= Problem requirements =
The result should be an exact copy of the lines from the one with "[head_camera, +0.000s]" through the last line of the data below, both included.

<<<<

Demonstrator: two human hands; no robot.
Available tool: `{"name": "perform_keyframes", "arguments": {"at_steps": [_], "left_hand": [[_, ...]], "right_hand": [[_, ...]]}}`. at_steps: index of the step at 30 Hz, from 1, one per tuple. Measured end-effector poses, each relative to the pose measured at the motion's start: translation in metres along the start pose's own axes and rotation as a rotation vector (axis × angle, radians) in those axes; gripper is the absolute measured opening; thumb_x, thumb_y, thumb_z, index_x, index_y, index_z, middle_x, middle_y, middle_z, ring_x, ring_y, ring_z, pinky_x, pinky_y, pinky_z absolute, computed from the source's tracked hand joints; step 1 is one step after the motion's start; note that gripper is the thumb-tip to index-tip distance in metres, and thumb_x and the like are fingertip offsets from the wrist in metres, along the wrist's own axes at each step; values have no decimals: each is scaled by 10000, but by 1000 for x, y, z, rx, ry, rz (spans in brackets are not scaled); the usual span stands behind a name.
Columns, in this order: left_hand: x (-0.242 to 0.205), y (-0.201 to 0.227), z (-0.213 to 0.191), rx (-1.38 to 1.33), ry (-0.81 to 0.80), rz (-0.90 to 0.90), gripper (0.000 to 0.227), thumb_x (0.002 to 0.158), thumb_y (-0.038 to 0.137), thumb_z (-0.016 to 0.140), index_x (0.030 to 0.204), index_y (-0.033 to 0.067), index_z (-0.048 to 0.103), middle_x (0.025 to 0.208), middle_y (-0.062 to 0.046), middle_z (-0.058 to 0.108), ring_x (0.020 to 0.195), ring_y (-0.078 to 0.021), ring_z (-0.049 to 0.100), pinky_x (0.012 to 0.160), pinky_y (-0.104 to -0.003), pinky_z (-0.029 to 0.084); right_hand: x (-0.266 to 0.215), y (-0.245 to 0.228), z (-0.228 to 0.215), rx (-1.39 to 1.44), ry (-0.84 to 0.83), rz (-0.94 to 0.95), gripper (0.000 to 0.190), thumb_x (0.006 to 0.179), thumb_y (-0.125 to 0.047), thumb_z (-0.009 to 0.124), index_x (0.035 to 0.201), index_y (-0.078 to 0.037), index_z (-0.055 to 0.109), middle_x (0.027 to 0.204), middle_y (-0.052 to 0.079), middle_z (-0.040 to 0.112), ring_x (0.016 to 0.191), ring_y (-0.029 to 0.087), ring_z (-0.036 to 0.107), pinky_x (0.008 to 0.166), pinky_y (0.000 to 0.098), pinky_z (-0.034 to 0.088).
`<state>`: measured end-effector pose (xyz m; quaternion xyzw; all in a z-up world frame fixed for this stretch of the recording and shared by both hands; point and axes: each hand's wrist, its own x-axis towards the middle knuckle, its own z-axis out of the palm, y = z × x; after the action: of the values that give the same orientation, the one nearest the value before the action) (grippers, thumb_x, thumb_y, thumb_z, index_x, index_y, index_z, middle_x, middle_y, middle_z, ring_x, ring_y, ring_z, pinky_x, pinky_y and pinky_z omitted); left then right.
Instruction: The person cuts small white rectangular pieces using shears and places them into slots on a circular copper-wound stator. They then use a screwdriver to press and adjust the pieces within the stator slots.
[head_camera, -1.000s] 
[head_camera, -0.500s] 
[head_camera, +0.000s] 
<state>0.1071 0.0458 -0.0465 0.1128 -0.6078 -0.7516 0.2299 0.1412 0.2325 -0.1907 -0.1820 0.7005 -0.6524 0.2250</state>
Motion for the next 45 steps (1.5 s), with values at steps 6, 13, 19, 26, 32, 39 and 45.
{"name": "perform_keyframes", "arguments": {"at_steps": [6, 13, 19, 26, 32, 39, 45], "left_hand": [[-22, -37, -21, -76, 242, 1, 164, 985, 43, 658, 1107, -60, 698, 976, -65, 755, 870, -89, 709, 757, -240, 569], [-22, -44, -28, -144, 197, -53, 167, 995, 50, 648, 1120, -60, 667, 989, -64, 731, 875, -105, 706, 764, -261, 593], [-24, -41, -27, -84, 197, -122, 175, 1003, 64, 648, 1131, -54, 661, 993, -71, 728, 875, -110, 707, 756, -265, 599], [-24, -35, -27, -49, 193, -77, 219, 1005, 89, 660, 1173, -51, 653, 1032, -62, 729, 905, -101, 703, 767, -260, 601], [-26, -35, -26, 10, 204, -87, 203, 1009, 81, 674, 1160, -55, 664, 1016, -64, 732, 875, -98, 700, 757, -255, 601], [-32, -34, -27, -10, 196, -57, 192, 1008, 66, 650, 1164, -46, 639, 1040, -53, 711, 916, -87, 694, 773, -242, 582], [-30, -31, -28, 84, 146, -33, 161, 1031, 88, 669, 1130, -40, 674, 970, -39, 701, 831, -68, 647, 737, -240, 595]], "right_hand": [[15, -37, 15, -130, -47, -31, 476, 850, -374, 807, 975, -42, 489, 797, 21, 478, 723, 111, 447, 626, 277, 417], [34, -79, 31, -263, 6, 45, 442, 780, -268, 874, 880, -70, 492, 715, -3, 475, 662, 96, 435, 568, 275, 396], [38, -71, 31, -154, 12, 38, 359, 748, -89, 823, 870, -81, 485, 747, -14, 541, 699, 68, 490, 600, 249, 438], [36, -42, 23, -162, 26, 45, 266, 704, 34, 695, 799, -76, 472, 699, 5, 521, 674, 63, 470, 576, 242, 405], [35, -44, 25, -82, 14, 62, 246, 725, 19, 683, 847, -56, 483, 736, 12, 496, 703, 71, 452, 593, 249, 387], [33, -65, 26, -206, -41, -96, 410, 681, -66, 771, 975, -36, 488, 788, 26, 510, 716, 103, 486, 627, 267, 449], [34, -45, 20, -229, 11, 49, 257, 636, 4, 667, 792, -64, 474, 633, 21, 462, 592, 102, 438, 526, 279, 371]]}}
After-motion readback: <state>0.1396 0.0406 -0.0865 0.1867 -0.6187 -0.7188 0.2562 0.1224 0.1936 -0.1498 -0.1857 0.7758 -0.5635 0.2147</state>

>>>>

= Task solution =
[head_camera, +0.000s] 
<state>0.1071 0.0458 -0.0465 0.1128 -0.6078 -0.7516 0.2299 0.1412 0.2325 -0.1907 -0.1820 0.7005 -0.6524 0.2250</state>
Motion for the next 45 steps (1.5 s), with values at steps 6, 13, 19, 26, 32, 39 and 45.
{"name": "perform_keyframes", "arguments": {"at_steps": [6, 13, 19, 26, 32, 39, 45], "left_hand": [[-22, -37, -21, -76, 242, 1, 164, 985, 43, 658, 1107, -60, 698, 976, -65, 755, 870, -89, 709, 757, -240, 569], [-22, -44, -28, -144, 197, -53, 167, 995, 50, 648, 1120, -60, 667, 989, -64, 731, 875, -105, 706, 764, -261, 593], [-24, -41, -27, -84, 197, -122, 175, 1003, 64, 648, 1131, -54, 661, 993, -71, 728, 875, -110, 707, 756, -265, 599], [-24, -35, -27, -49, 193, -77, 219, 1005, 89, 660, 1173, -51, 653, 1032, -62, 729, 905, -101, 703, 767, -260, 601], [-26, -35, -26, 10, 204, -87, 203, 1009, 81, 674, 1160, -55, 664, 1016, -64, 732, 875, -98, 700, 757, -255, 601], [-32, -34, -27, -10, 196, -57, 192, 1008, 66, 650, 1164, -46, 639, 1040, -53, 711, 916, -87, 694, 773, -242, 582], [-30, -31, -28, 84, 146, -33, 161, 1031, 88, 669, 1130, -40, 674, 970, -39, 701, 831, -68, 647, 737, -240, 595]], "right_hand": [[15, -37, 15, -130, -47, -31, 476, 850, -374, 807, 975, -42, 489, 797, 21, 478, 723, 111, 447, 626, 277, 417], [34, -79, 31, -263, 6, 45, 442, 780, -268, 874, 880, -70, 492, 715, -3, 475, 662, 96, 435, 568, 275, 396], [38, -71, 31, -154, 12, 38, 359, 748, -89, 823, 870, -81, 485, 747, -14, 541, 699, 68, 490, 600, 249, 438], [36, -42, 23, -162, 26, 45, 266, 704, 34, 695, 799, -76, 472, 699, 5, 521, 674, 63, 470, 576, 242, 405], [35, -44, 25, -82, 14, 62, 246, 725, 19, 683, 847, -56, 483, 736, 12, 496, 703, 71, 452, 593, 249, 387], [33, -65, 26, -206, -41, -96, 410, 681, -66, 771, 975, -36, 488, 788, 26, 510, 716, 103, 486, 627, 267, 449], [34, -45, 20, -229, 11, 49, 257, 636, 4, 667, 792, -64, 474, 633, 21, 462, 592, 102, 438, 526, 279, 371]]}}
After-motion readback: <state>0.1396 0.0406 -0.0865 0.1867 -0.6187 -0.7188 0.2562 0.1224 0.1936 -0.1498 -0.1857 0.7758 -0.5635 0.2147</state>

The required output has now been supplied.